Return the data below exactly, minus the pictures.

> Provided data:
Start of Block

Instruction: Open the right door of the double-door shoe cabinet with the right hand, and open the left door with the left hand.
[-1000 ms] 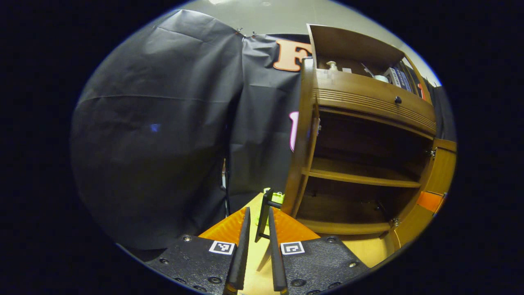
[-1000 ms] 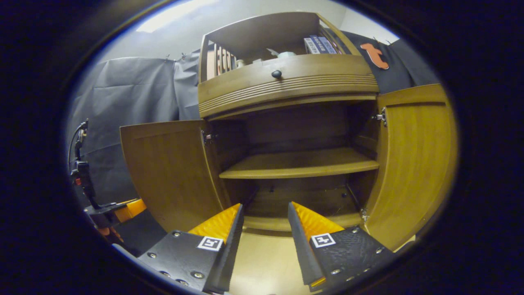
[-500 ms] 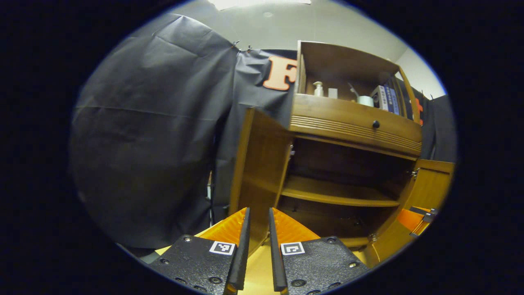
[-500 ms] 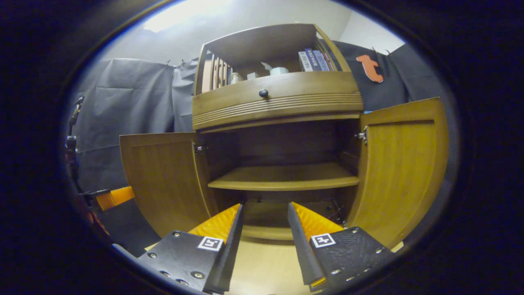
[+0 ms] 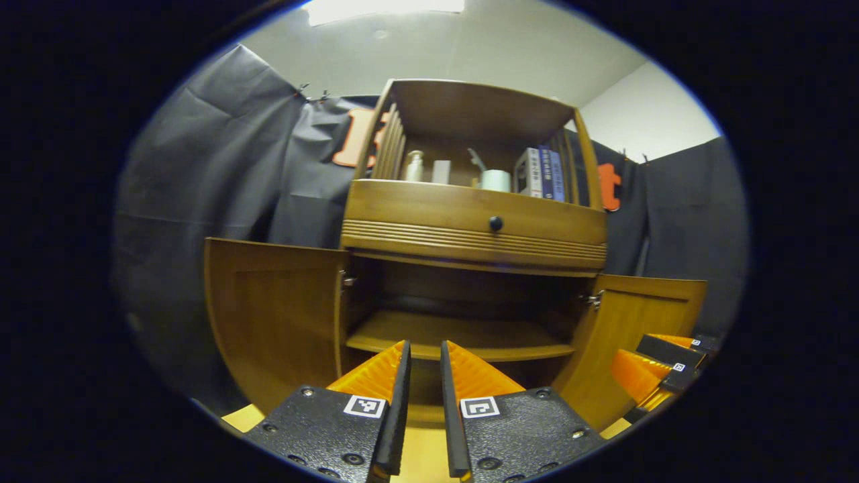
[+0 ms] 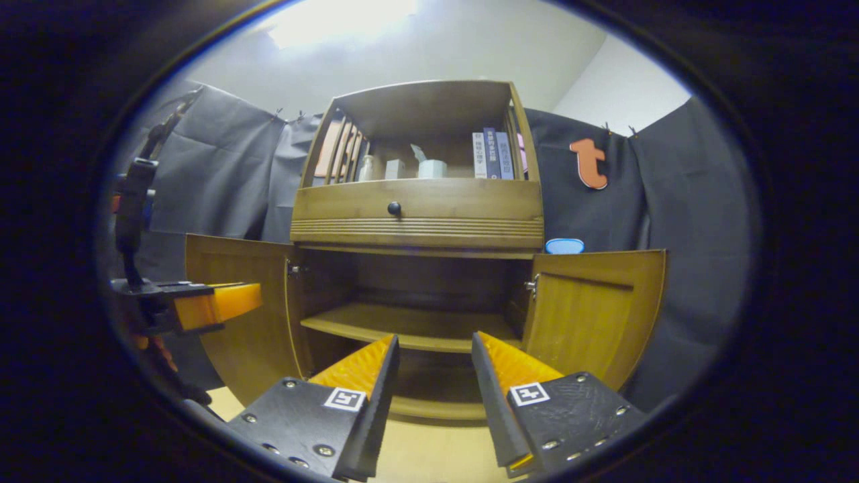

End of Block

> Your solution:
Instruction: Open the right door of the double-door shoe cabinet with the right hand, and open the left door with the left hand.
[-1000 ms] 
[-1000 ms] 
[-500 ms] 
[-500 ms] 
[+0 ms] 
[+0 ms] 

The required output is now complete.